Oil and Gas Development Targeted in National Forest Roadless Area

Outdoor industry company joins in call to preserve area

Published: 09-Dec-2004

Salt Lake City, UT-- A coalition of conservation and outdoor industry groups has formally asked the Forest Service to withdraw plans to lease over 20,000 acres for oil and gas drilling in Utah’s Uinta National Forest. The leasing would allow industrial development in roadless areas along the Wasatch Front that provide valuable opportunities for hiking, fishing, and hunting, as well as habitat for wildlife such as the Bonneville cutthroat trout and northern goshawk. The groups sent a letter to the Forest Service yesterday asking the agency to withdraw its consent to leasing based on violations of federal environmental laws.

Earthjustice submitted the request on behalf of the Wasatch Mountain Club, Black Diamond Equipment, the Natural Resources Defense Council, Utah Chapter of the Sierra Club, The Wilderness Society, and Trout Unlimited.

The Forest Service has authorized the Bureau of Land Management to auction mineral leases on over 20,000 acres of Uinta National Forest lands on December 10, 2004. The areas to be leased include almost 17,000 acres of the Diamond Fork and Tie Fork roadless areas that provide habitat for numerous wildlife species ranging from elk to bald eagles, and offer outstanding opportunities for hunting, fishing, hiking, and other outdoor activities.

This is in addition to the almost 120,000 acres of leases that BLM sold nearby in the Uinta National Forest in September of this year.
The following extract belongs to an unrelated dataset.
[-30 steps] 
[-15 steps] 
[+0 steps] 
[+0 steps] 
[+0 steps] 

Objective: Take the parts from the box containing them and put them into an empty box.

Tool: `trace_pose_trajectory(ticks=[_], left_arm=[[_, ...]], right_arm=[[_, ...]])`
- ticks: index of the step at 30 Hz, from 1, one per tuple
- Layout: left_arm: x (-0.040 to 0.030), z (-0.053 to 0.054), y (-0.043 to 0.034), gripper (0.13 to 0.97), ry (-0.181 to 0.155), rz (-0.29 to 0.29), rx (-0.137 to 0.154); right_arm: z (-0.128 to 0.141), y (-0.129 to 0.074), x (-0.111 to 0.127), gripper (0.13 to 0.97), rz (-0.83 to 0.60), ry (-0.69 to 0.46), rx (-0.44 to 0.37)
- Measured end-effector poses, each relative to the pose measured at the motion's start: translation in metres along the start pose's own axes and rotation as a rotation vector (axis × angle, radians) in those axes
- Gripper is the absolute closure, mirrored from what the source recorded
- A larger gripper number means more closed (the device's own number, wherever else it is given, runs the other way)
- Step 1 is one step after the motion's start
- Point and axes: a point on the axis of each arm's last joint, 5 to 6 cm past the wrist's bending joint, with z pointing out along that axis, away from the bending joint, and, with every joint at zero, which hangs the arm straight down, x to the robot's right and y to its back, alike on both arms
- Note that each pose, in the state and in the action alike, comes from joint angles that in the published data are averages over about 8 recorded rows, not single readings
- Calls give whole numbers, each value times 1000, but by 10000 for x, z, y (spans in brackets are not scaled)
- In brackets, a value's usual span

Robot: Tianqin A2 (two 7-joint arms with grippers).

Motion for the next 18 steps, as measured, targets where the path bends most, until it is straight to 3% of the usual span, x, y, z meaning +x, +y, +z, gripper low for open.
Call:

Yet the Forest Service has decided to allow the leasing of this vast swath of national forest lands without undertaking the thorough environmental reviews of the impacts of the subsequent oil and gas development on wildlife, water, and outdoor recreation that it said it would do in its 2003 forest plan.

“When the Forest Service revised the Uinta Forest Plan in 2003, it recognized that these roadless areas provide crucial wildlife habitat and valuable recreational opportunities,” said Earthjustice attorney Keith Bauerle. “In signing off on these leases, the Forest Service has ignored those values and the million plus Americans who spoke out in favor of preserving roadless areas and their resources."

"Oil and gas development in these roadless places would ruin exactly those qualities that our customers are seeking when they backpack or hike into these wild and scenic areas," said Peter Metcalf of Black Diamond Equipment, an outdoor equipment maker. "Recreation generates, in a long term and sustainable manner, over 80 percent of the economic value of these lands, yet the Forest Service gave no consideration to Utahns who recreate in the great outdoors or to the outdoor industry when it signed off on these leases. It's bad policy and a bad deal -- bad for people, bad for the outdoor industry, and bad for Utah's economy that is better served by sustainable recreation than one-time drilling."

"It's un-American to give the public no notice, and no input, in this decision," said Amy Mall. "The great majority of Americans and Utahns want to leave behind a legacy of wild forests for their children and grandchildren, and they should have a say in the future of these lands."